### [Exercise objective]
Repeat every entry word for word; omit all pictures.
────────────────────────────────────────
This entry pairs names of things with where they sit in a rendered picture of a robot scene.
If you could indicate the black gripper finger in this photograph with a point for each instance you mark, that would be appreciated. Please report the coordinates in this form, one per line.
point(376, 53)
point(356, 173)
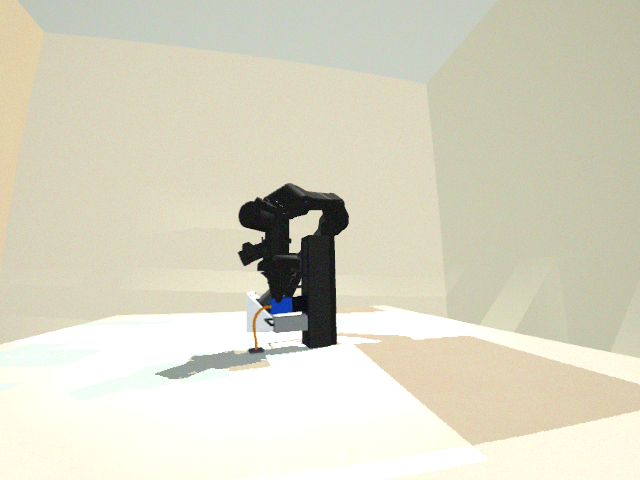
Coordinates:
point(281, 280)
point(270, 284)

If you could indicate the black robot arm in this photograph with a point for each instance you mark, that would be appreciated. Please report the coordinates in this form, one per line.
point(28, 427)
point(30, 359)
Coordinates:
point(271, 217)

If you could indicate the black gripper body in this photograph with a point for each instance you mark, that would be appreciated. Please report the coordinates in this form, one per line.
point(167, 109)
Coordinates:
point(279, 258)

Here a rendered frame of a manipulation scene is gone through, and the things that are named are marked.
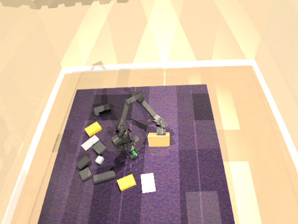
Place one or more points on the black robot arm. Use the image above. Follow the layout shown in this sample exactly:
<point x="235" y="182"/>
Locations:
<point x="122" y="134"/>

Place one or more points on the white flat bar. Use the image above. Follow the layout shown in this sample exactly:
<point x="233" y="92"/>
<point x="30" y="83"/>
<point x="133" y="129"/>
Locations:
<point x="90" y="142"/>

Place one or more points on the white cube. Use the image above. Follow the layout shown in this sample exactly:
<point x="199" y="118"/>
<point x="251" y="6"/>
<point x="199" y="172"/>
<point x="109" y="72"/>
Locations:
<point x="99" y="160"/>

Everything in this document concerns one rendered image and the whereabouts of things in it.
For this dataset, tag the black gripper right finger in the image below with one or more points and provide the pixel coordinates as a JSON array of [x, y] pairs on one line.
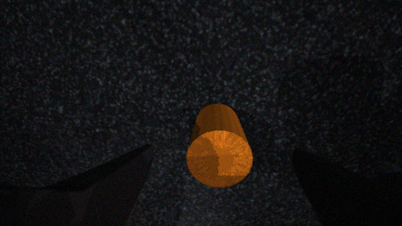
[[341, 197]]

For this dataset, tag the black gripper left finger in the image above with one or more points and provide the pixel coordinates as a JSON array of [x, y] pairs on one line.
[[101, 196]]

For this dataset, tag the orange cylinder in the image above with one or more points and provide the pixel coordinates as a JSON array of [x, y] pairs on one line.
────────────────────────────────────────
### [Completed exercise]
This entry pairs names of things with where they sit in a rendered picture of a robot scene.
If you could indicate the black gripper finger in this photograph with a point for each instance you mark, that would be appreciated. Please report the coordinates in this form, one per line.
point(376, 53)
point(356, 173)
Coordinates:
point(281, 280)
point(270, 284)

If you could indicate the black robot arm in this photograph with a point for each instance you mark, that would be appreciated. Please report the coordinates in this form, one per line.
point(28, 427)
point(30, 359)
Coordinates:
point(271, 217)

If you could indicate the black gripper body in this photograph with a point for each instance you mark, that would be appreciated. Please report the coordinates in this form, one per line.
point(167, 109)
Coordinates:
point(279, 258)

Here a rendered frame of a manipulation scene is gone through, and the things that are named are marked.
Place one or more points on the black robot arm. Use the image above. Follow the layout shown in this sample exactly:
<point x="235" y="182"/>
Locations:
<point x="122" y="134"/>

Place one or more points on the white flat bar. Use the image above. Follow the layout shown in this sample exactly:
<point x="233" y="92"/>
<point x="30" y="83"/>
<point x="133" y="129"/>
Locations:
<point x="90" y="142"/>

Place one or more points on the white cube. Use the image above. Follow the layout shown in this sample exactly:
<point x="199" y="118"/>
<point x="251" y="6"/>
<point x="199" y="172"/>
<point x="109" y="72"/>
Locations:
<point x="99" y="160"/>

Everything in this document concerns one rendered image and the whereabouts of things in it.
For this dataset, tag the black gripper right finger in the image below with one or more points and provide the pixel coordinates as a JSON array of [x, y] pairs on one line.
[[341, 197]]

For this dataset, tag the black gripper left finger in the image above with one or more points and provide the pixel coordinates as a JSON array of [x, y] pairs on one line.
[[101, 196]]

For this dataset, tag the orange cylinder in the image above with one or more points and provide the pixel coordinates as a JSON array of [x, y] pairs on one line.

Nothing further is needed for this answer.